What lovely news to receive as we complete the Rosh Hashana and the Yom Kippur (The Jewish New Year) that Bob Dylan has received the Nobel Prize for literature.
Born Robert Allen Zimmerman and raised Jewish in Wisconsin, Dylan has maintained very close Israel ties throughout his life. He visited the country several times in the late 1960s and 1970s and even took steps toward joining a kibbutz. He played three shows in Israel in 1987, 1993 and 2011. The Boycott, Divestment and Sanctions movement (BDS) pressed him to cancel his most recent performance — to no avail.
Even more recently, Israelis can thank Dylan for the 2014 Rolling Stones concert in Tel Aviv, the band’s first visit to the country. According to Stones guitarist Ronnie Wood, Dylan gave them the idea.
"He is probably the greatest living poet," Swedish Academy member Per Wastberg said.
JEWISH NOBEL PRIZE WINNERS.
At least 194 Jews and people of half- or three-quarters-Jewish ancestry have been awarded the Nobel Prize accounting for 22% of all individual recipients worldwide between 1901 and 2015, and constituting 36% of all US recipients during the same period.
Jews constitute 20% of all Nobel Laureates despite being 0.19% of the world's population.
Here is an example:
Members of the Tribe are winning Nobel Prizes left and right.

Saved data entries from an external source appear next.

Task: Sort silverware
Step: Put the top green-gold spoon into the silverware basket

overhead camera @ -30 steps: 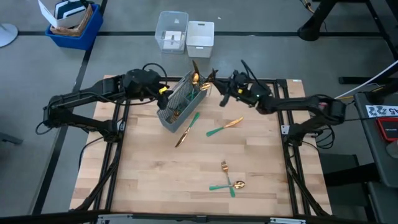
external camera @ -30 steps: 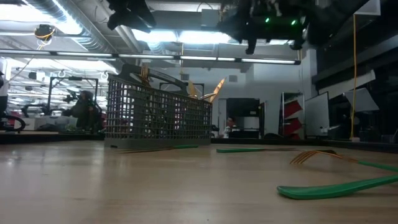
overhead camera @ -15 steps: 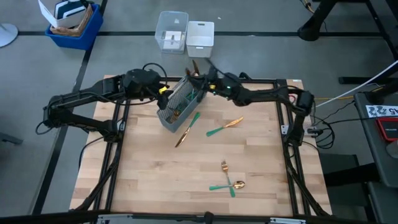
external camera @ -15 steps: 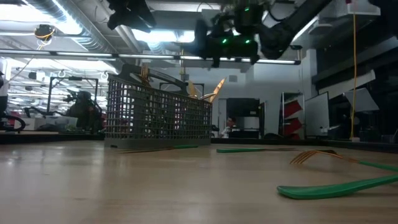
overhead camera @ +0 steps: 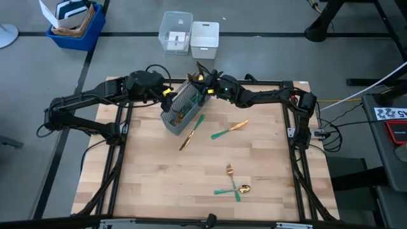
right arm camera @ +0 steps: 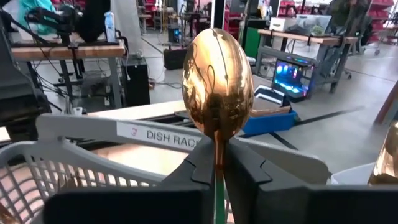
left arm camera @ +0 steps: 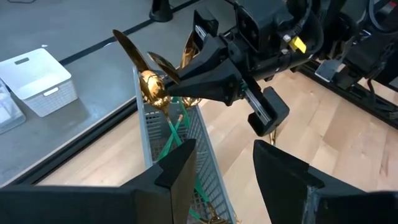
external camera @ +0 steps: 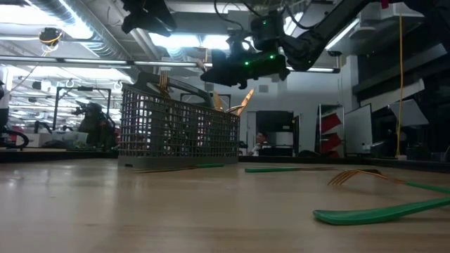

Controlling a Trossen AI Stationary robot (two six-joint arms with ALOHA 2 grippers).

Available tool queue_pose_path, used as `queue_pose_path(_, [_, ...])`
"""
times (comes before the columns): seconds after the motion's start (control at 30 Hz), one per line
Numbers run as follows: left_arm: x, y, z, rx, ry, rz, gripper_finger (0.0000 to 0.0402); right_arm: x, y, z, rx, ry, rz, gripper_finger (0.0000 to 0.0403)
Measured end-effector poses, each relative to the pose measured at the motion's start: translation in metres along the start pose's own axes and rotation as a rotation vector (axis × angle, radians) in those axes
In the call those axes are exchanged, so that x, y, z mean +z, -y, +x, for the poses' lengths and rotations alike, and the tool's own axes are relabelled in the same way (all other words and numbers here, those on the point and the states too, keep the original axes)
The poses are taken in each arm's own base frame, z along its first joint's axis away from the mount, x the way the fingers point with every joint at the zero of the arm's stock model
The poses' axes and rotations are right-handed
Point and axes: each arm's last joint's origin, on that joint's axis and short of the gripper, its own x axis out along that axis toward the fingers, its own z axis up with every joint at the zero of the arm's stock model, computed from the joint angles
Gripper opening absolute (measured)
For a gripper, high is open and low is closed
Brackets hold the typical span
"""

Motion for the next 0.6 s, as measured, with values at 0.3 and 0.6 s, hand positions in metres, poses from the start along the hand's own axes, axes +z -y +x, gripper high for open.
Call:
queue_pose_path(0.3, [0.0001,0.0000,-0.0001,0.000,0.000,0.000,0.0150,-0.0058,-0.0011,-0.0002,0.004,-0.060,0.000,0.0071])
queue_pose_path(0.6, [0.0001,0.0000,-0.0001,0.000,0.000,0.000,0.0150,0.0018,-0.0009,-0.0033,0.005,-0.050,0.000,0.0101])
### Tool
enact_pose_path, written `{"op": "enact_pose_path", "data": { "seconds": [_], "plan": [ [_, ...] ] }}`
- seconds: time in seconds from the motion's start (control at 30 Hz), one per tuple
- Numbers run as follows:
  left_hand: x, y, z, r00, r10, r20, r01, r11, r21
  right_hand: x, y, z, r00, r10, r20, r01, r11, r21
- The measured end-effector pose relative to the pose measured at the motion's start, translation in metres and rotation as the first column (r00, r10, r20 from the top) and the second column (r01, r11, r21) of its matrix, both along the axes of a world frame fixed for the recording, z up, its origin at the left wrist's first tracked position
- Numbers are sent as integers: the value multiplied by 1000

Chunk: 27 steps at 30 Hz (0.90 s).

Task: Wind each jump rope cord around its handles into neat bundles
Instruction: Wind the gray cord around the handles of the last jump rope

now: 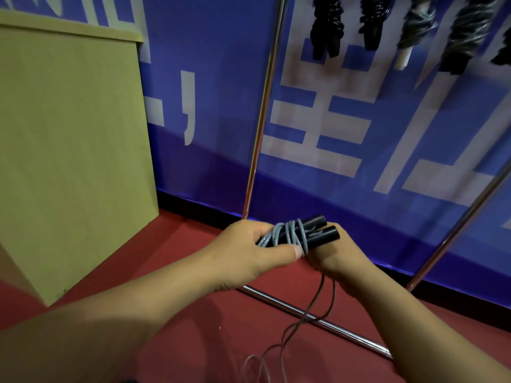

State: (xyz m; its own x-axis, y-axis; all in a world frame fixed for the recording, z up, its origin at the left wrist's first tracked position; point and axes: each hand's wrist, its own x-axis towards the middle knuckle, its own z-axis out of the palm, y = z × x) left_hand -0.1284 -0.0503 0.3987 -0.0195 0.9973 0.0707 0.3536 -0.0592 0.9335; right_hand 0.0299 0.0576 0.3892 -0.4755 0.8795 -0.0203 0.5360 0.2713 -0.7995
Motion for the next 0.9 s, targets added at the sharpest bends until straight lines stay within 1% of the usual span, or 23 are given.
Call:
{"op": "enact_pose_path", "data": {
  "seconds": [0.13,0.23,0.3,0.47,0.57,0.63,0.77,0.9],
  "plan": [
    [-6,4,-3,985,150,81,-152,988,17,-5,-7,1,1000,-4,30,4,1000,-3],
    [-12,8,-7,963,260,78,-261,965,12,-6,-13,3,997,13,70,-15,999,30],
    [-17,11,-11,946,319,63,-320,947,9,-7,-16,4,998,33,46,-33,999,2],
    [-31,18,-16,888,447,-111,-450,893,4,-8,-27,10,994,106,-40,-111,983,-147],
    [-39,19,-19,848,489,-205,-498,867,7,-7,-30,13,995,85,-44,-91,979,-185],
    [-46,20,-22,817,516,-256,-531,847,13,-5,-30,15,998,66,-13,-67,982,-177],
    [-52,21,-28,779,516,-356,-545,838,21,-4,-35,18,993,100,71,-85,980,-181],
    [-50,23,-29,739,506,-445,-546,837,44,-3,-37,23,984,68,166,-51,993,-106]
  ]
}}
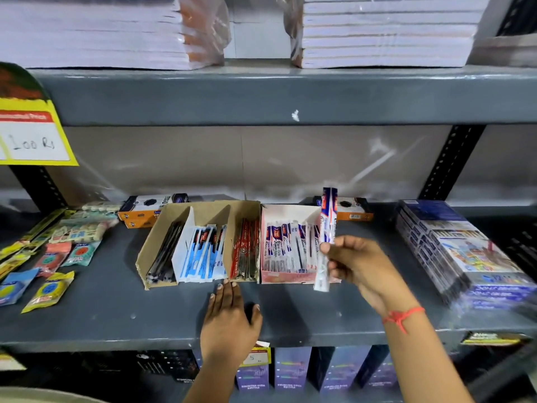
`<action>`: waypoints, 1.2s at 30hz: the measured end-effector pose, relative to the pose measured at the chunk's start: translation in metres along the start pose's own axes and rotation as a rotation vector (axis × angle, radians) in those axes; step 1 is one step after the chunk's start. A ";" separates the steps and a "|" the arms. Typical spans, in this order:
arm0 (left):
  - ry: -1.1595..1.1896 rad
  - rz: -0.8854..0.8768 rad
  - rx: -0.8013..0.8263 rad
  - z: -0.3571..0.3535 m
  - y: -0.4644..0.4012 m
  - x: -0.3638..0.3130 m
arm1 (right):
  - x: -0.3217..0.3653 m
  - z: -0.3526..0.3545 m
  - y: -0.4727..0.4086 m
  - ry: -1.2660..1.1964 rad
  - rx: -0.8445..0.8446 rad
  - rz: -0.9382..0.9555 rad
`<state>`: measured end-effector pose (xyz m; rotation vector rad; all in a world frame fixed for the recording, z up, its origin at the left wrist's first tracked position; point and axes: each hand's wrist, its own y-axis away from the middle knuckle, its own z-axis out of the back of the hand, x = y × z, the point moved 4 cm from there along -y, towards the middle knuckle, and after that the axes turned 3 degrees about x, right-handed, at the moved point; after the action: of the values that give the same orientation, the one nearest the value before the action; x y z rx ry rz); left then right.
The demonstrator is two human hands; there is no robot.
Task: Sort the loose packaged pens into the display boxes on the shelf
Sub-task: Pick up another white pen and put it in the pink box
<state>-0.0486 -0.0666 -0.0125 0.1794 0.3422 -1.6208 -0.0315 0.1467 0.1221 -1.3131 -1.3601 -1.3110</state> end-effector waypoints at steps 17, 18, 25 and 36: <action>-0.027 -0.021 -0.014 -0.001 0.002 0.002 | 0.004 -0.061 0.038 0.190 0.252 0.108; -0.027 -0.022 -0.016 -0.001 0.002 0.002 | 0.003 -0.061 0.036 0.198 0.252 0.104; -0.017 0.001 -0.029 0.000 0.001 0.001 | -0.012 -0.051 0.010 0.177 0.103 0.030; -0.026 -0.028 0.002 -0.001 0.001 0.003 | -0.041 -0.019 -0.091 0.883 -0.209 -0.083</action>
<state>-0.0478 -0.0689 -0.0141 0.1551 0.3246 -1.6496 -0.1184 0.1296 0.0717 -0.6363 -0.6680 -1.8195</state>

Although Jews make up only 0.2 percent of the world's population, they win an astonishing 22 percent of Nobel Prizes. In fact, six have won so far this year.
This year's crop of Jewish winners includes:
- All three scientists who won the Nobel Prize in Chemistry: Arieh Warshel, Michael Levitt and Martin Karplus
- Francois Englert who was half of the team that won the Nobel Prize in Physics
- James E. Rothman and Randy W. Schekman who were two of the three scientists awarded the Nobel prize in Medicine.
Mazel Tov to you Bob we are so very proud of you.